**Material provided**
--

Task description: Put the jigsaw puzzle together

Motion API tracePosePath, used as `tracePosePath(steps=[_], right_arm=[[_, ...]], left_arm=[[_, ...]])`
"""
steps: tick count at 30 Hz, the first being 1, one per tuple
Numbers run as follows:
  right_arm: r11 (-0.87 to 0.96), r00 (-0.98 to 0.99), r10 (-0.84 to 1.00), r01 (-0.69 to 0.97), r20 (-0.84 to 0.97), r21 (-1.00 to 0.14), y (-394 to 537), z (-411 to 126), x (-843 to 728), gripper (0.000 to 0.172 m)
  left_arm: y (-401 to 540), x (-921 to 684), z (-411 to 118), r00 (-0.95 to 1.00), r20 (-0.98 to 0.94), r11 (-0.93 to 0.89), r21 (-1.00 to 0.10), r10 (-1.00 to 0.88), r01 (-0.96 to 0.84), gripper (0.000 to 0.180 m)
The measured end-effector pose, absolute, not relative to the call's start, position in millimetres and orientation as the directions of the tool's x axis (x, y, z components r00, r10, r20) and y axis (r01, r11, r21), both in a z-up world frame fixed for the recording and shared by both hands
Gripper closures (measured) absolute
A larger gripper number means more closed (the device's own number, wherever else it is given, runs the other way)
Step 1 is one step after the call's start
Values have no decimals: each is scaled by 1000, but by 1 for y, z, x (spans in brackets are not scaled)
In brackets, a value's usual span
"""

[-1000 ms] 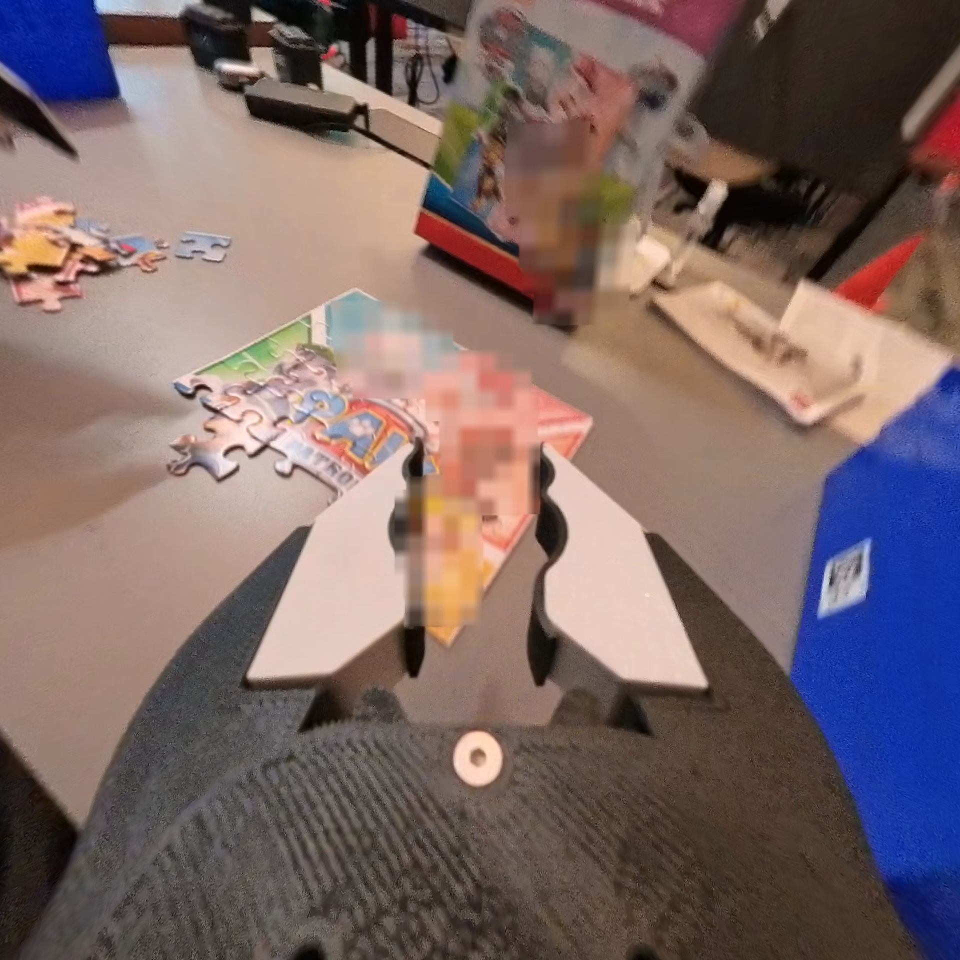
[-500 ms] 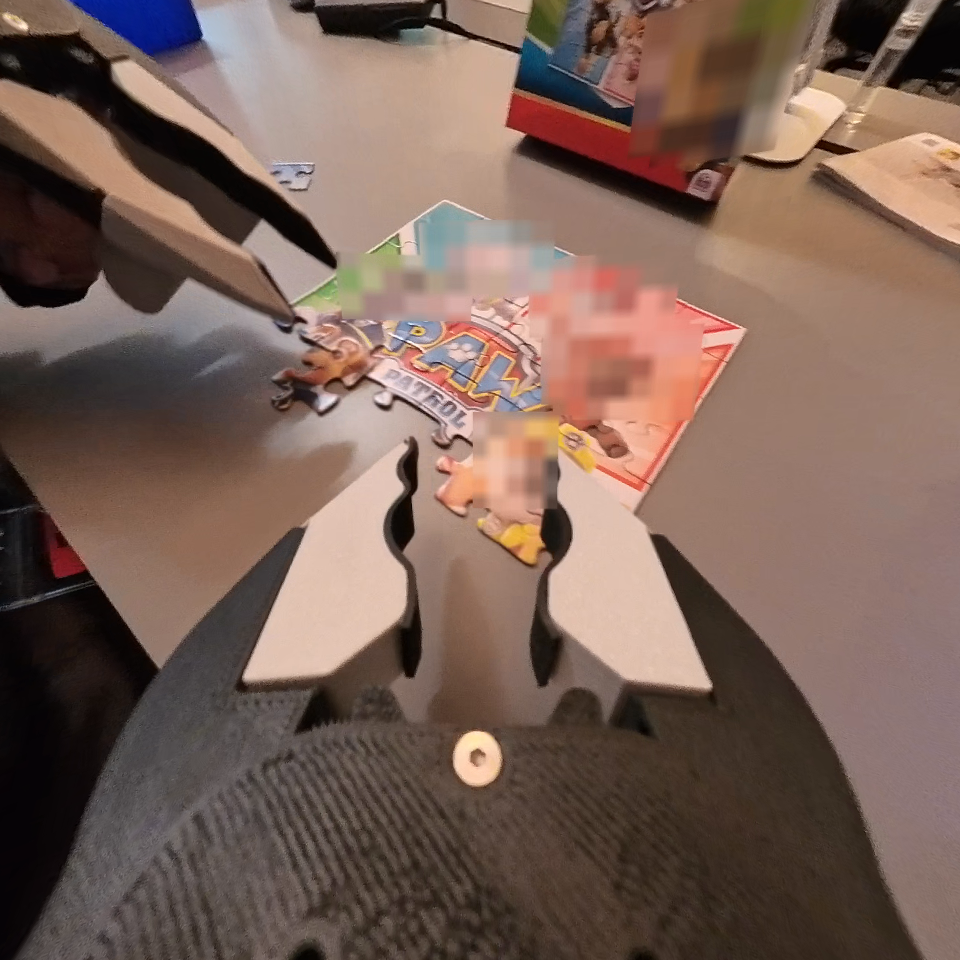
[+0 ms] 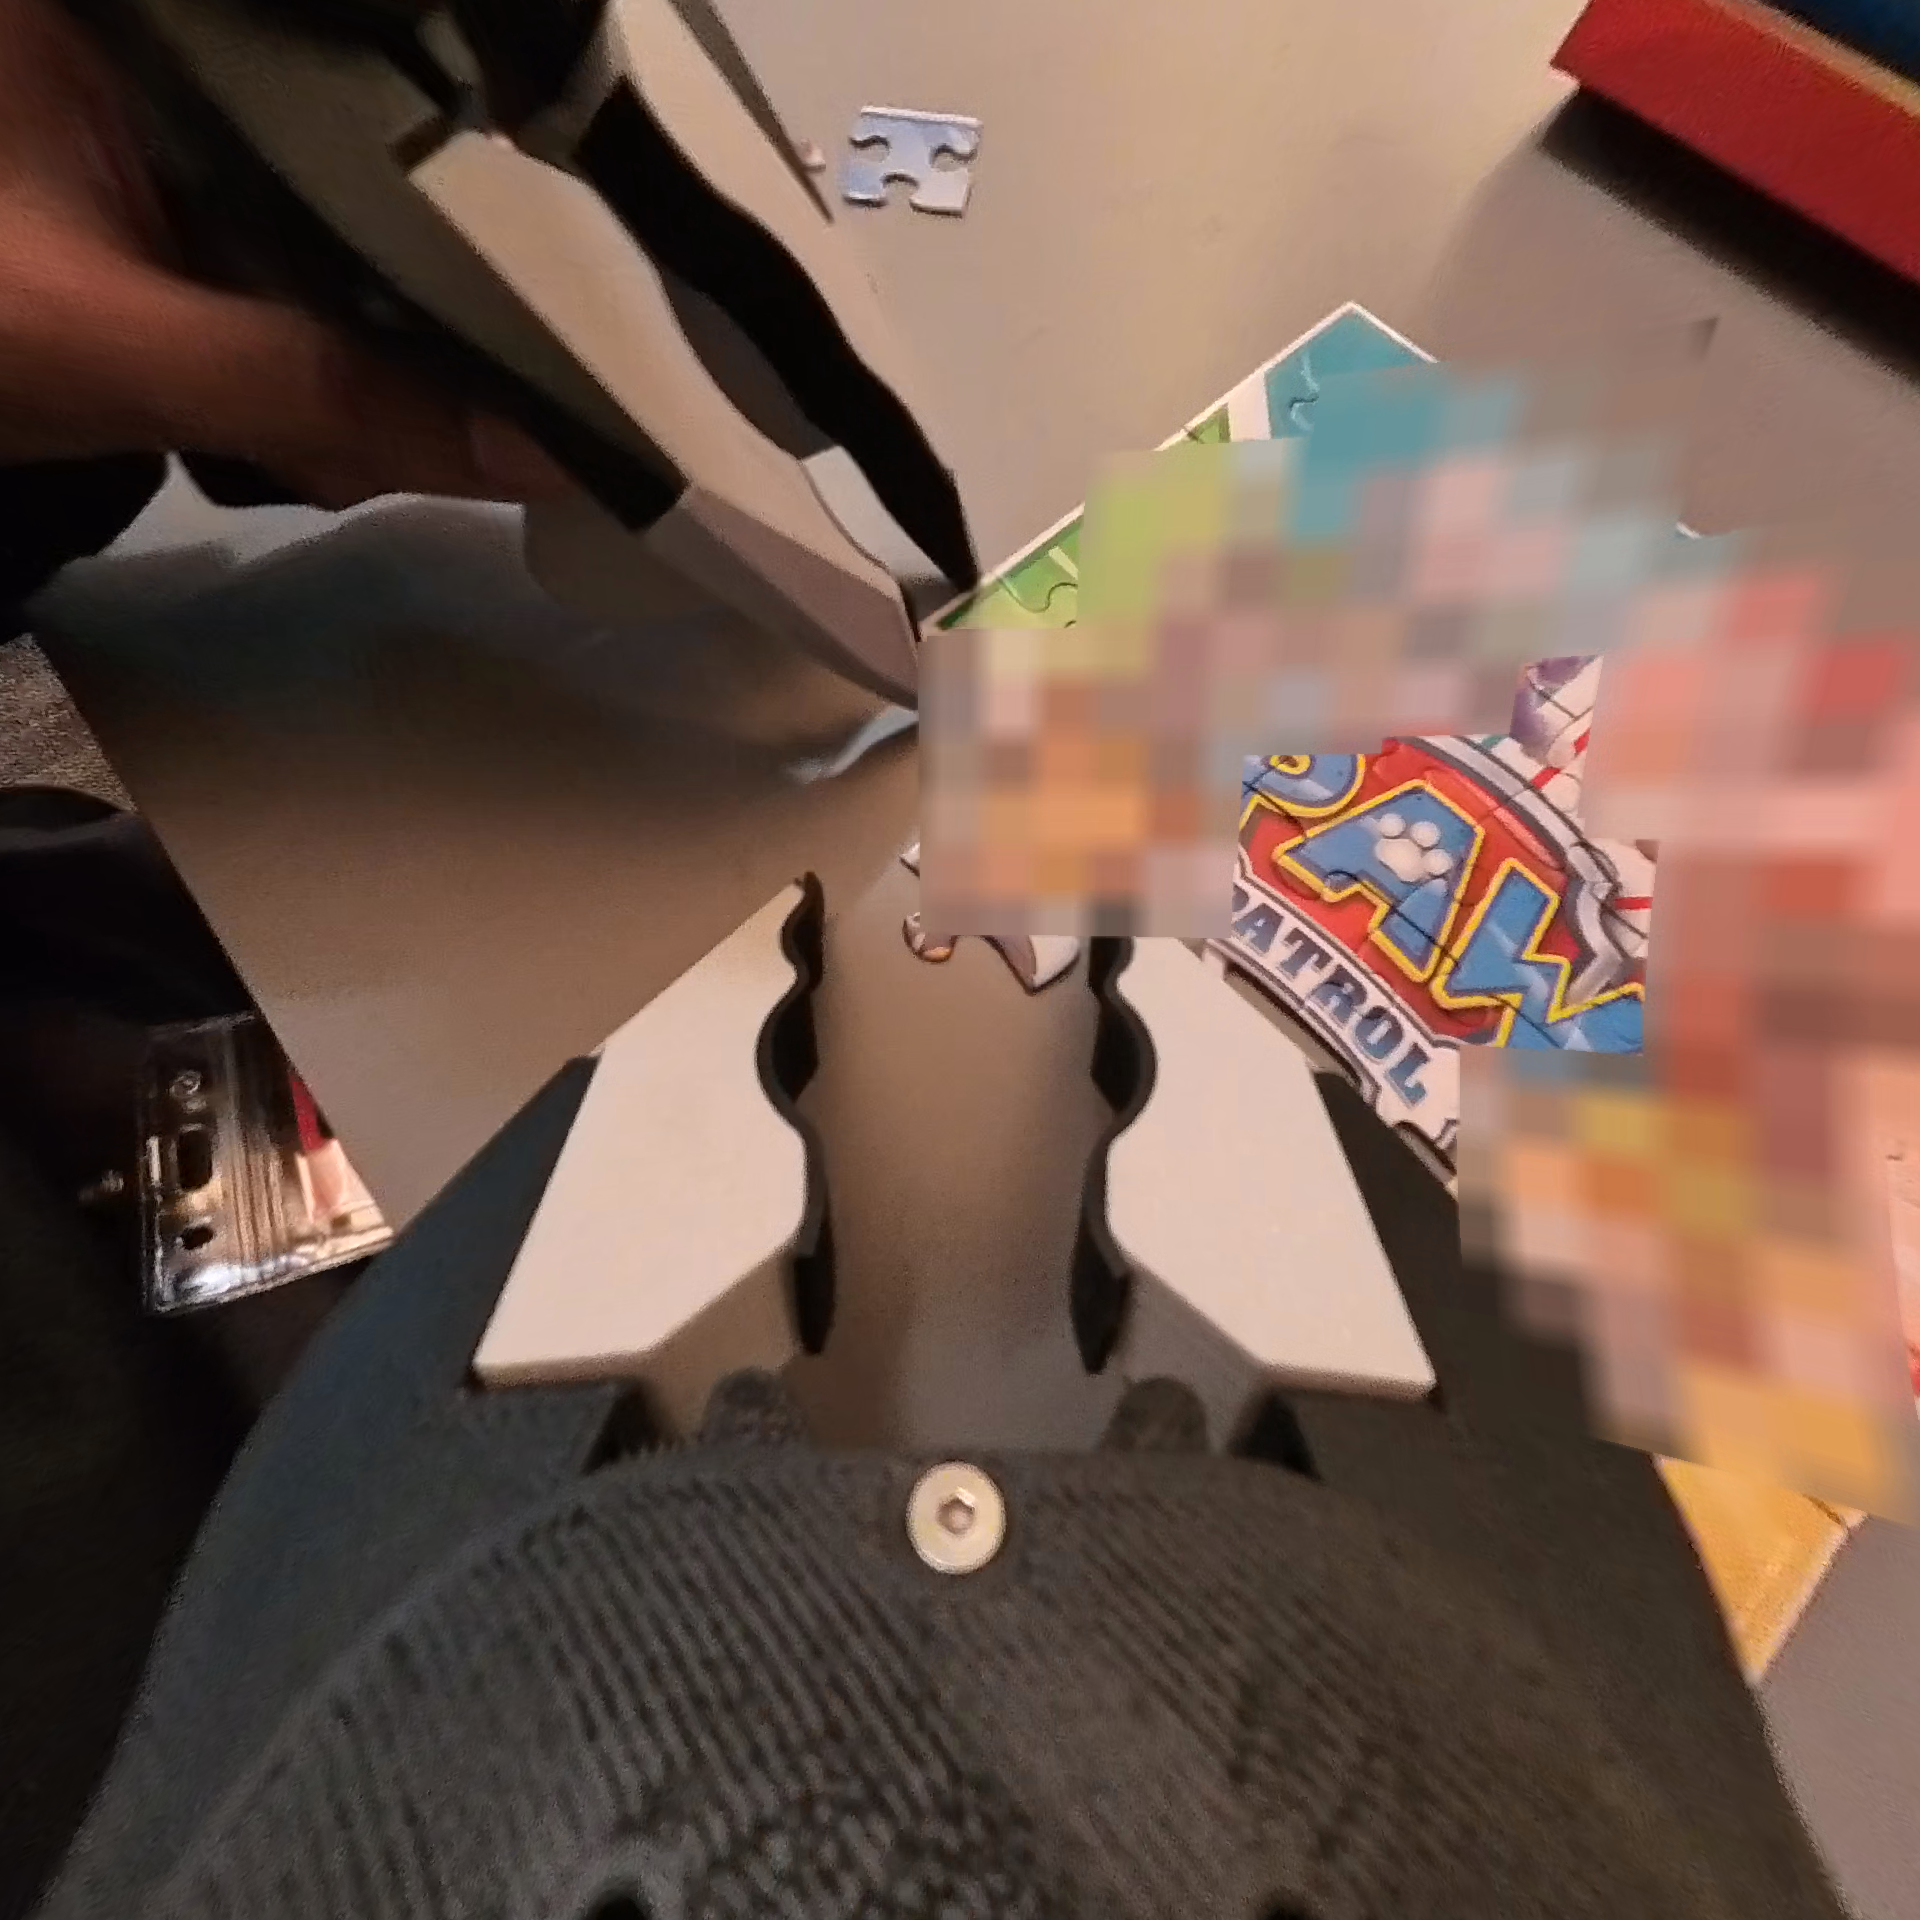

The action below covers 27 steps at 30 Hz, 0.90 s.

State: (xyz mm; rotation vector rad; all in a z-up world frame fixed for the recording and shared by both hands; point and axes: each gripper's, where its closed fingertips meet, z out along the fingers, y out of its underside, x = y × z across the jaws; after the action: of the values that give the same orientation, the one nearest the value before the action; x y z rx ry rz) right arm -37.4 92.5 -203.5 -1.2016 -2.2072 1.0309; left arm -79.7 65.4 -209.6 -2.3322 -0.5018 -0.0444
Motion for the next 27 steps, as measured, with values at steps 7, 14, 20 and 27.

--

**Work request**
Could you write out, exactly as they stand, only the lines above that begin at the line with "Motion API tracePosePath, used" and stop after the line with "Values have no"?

**Result of the task**
Motion API tracePosePath, used as `tracePosePath(steps=[_], right_arm=[[_, ...]], left_arm=[[_, ...]])`
"""
steps: tick count at 30 Hz, the first being 1, one per tuple
Numbers run as follows:
  right_arm: r11 (-0.87 to 0.96), r00 (-0.98 to 0.99), r10 (-0.84 to 1.00), r01 (-0.69 to 0.97), r20 (-0.84 to 0.97), r21 (-1.00 to 0.14), y (-394 to 537), z (-411 to 126), x (-843 to 728), gripper (0.000 to 0.172 m)
  left_arm: y (-401 to 540), x (-921 to 684), z (-411 to 118), r00 (-0.95 to 1.00), r20 (-0.98 to 0.94), r11 (-0.93 to 0.89), r21 (-1.00 to 0.10), r10 (-1.00 to 0.88), r01 (-0.96 to 0.84), gripper (0.000 to 0.180 m)
The measured end-effector pose, absolute, not relative to the call's start, position in millimetres and orientation as the directions of the tool's x axis (x, y, z components r00, r10, r20) and y axis (r01, r11, r21), both in a z-up world frame fixed for the recording and shared by both hands
Gripper closures (measured) absolute
A larger gripper number means more closed (the device's own number, wherever else it is given, runs the other way)
Step 1 is one step after the call's start
Values have no decimals: each is scaled by 1000, but by 1 for y, z, x (spans in brackets are not scaled)

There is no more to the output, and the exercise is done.